Una montaña de toallas
Ese es el símbolo de nuestros días. No las tecnologías, los viajes interestelares, la dichosa corrección mal entendida o las apariencias, sino el brazo bajado, la mano abierta y la toalla cayendo
Tirar la toalla. Dejar caer el brazo y abrir la mano para que el paño caiga. Para que la lona o el suelo sean su ... lugar. Una toalla, es curioso esto, que siempre imagino blanca y mullida, gordita, sin bolas y sin ninguna hebra deshilachada. Perfecta. Y con un olor agradable. ¿Lavanda? ¿Vainilla? ¿Colonia infantil? Nada que ver con una pieza sudorosa, ajada y roída por el paso incesante de las estaciones. Tampoco con un lienzo áspero, sucio y lleno de zurcidos.
¿Tienen alguna toalla así? Me refiero a la zurcida. Por cierto, qué palabra más hermosa es esta de zurcir y qué poco se utiliza. Me doy cuenta, lo sé, de que, últimamente, en muchos de los artículos que comparto con ustedes también les recomiendo palabras. Deformación profesional, supongo.
Como les decía, ¿tienen toallas zurcidas? Sí, imagino que sí. El Mercado nos colma la vida de paños rasgados que debemos remendar, mientras sonríe porque no somos poseedores del hilo con el que hacerlo. Algunos son simples rasguños; otros, agujeros enormes. Todos las tenemos, ¿verdad? Digo las toallas zurcidas -no el hilo, claro-, aunque no las vemos de tal modo. Oh, no. No lo hacemos. La mayor parte de las veces lo que vemos en su lugar es una tela impecable porque, al fin y al cabo, esa toalla es más que una toalla. Esa toalla son nuestros días. Los pasados y los presentes. También los futuros. Y nuestros deseos. Cumplidos y desechados. Desechar deseos es una práctica habitual. Más de lo que cabría suponer. Si uno se convence de que ese deseo no es querido, el deseo desaparece y su necesidad de realización también. Simple y pura supervivencia.

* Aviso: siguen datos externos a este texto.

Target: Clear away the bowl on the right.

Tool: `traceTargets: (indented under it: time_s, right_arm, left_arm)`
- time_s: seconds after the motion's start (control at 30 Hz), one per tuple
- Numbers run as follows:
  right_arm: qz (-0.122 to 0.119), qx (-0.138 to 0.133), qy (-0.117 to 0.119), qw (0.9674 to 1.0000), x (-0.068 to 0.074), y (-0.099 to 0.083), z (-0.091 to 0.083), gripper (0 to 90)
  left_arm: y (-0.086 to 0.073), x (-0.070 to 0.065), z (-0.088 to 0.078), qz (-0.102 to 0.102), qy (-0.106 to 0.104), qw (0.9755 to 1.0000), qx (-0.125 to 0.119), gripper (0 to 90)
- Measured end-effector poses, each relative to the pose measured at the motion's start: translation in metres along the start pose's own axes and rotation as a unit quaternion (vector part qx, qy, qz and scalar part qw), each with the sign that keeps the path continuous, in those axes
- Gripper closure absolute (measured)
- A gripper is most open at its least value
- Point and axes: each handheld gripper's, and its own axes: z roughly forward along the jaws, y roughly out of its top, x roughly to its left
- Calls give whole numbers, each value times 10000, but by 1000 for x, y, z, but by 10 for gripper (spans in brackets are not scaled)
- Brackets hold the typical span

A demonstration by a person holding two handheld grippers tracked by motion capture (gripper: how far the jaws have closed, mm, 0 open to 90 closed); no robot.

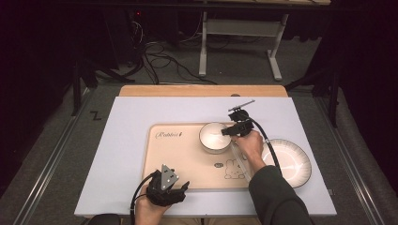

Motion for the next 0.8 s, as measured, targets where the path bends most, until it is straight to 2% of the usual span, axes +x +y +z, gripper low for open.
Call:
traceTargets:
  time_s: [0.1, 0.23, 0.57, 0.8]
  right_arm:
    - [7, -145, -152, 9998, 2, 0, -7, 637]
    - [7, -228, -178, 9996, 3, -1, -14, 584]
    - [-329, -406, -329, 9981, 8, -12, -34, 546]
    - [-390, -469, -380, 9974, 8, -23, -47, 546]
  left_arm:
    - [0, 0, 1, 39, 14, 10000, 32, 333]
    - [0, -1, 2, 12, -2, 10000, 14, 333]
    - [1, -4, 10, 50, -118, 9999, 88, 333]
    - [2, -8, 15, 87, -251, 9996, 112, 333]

¿Saben que también se puede decir toballa? Es una reliquia lingüística, pero la RAE recoge la palabra. Y yo pienso que es un ardid del destino para que todos sin excepción, incluso los que se salen del común hablar, igual puedan lanzar a tierra sus telas de rizo. Que nadie se quede sin la oportunidad de abandonar.
Si cierro los ojos -prueben a hacerlo, ya verán-, puedo ver montañas enteras de toallas. Telas que en mi mente siempre son blancas e inmaculadas, como si nunca se hubiesen usado. Es uno de los mayores engaños que practica mi pensamiento y aunque soy consciente de él, aunque sé que esas toallas están bañadas por las lágrimas de incontables sueños perdidos y vidas rotas, dejo que continúen blancas y puras. Lo hago... ¿Por qué lo hago? Tal vez porque si algo está sin usar, todavía se puede usar. Porque si algo está limpio, todavía se puede ensuciar. Porque si una toalla es bonita, mullida, agradable al tacto, de buen olor, es más difícil dejarla caer. Cuesta más abrir la mano y arrojarla a la lona, aunque el mundo y sus quiebros, aunque el mundo y sus habitantes se empeñen en hacer crecer esa montaña y convertirla en un símbolo de este tiempo. Una montaña desde la que muchos, cada vez más, deciden lanzarse al vacío. Abandonar de forma literal. Luego nos preguntamos por qué; por qué se arrojan; por qué renuncian, cuando la respuesta está en esa misma montaña
Ese es el símbolo de nuestro hoy. No las tecnologías, los viajes interestelares, la dichosa corrección mal entendida o las apariencias, sino el brazo bajado, la mano abierta y la toalla cayendo. Lentamente cayendo, siempre cayendo, hasta tocar esa montaña que tapa el camino. Hasta cubrir los deseos. Incluso los que decimos no tener. Incluso los desechados. Incluso los todavía no imaginados.